#183
Mar 20, 2022
Work
Week 2 of GoCardless. I started writing code this week; just some fairly simple refactoring and configuration changes, but it was nice to start to get hands-on. I’m definitely not the sort of person who likes to spend weeks just reading documentation or pairing before starting to do some independent productive work.
If you take reddit as gospel, you’d think that it takes 6+ months for someone to start to be able to independently contribute, which feels insane to me. If anything, I’d have preferred to start even sooner, last week rather than this.
I did still have a bunch of things to read, and onboarding sessions to go to, and of course I’m still lacking a lot of domain knowledge, but I’m getting there.
Books
This week I read:
Volumes 10, 11, and 12 of So I’m a Spider, So What? by Okina Baba
There’s two strands of story in this series, separated by 15 years. It’s mostly been following the earlier strand for the last several volumes, but now the two are almost in sync: they’re only a few months apart. I think it’s worked well as a storytelling device: all the reincarnations who were born as monsters got a significant head start on those who were reincarnated as humans, because monsters mature much more quickly, so they’re more mature and are making decisions more consciously, whereas the human reincarnations are still a bunch of teenagers who, it seems, are being used by their more nefarious elders.
Kind of weird to read a story where the demon lord is the good guy. But it’s enjoyable.
resolved
I got there: I’m using my DNS server for my LAN DNS: it’s acting as an authoritative nameserver for the lan.
domain, under which I have all my other hosts (like nyarlathotep.lan.
and nas.lan.
), and recursively resolving other queries. This is very cool.
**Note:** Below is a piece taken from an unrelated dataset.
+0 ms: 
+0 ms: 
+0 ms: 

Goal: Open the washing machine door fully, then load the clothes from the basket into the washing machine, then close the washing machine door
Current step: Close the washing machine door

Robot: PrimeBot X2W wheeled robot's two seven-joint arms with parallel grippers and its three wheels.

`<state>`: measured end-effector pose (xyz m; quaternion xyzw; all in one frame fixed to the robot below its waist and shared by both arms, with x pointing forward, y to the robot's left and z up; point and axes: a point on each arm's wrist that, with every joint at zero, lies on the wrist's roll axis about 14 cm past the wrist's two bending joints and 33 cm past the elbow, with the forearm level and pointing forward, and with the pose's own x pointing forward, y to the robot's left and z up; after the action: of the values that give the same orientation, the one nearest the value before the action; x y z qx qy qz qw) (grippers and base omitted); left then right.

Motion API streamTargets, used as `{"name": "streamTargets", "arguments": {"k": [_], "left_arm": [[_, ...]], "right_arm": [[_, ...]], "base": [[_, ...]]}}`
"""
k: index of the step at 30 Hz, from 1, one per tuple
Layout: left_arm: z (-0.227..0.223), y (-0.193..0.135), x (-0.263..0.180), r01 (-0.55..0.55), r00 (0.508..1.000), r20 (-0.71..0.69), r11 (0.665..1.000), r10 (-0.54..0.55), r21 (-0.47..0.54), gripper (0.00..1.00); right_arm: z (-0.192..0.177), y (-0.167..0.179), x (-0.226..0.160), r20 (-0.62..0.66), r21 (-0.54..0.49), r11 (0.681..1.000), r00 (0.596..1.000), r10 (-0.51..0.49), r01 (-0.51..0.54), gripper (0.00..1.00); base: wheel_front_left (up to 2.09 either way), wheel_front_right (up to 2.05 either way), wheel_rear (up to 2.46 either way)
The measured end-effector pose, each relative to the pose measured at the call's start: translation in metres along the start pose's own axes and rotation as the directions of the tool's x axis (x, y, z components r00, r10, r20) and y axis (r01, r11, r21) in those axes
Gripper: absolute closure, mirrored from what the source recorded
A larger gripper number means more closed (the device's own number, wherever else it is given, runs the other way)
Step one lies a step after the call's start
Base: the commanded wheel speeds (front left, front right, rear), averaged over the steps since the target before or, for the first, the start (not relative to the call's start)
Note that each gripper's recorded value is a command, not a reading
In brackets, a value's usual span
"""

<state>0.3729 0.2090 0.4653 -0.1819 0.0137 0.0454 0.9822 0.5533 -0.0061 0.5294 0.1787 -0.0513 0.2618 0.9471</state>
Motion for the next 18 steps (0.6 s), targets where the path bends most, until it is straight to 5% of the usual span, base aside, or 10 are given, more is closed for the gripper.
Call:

Of course, after actually switching over to it for real, I found some bugs. The worst two were excessive copying of DNS blocklists (kind of bad when the blocklist I use has 99,000+ entries) and a weird inability to resolve domains where Cloudflare is the authoritative DNS.
But those are fixed now, and I’ve implemented a bunch of other improvements too.
This week I merged the following exciting PRs:
Add a new type for hosts files, with
Into
/TryFrom
conversions for zonesI realised that I was talking about hosts files in various parts of the code, but they didn’t actually exist as a type. Hosts files were parsed & merged into the zone structure in one go. So, to make the logic more closely fit the explanation, I made them a thing.
Implement a zone file parser & move static records into zone files
This was a big step. With this, I could get rid of the janky and verbose configuration needed to implement static records, and read zone files directly! Woo!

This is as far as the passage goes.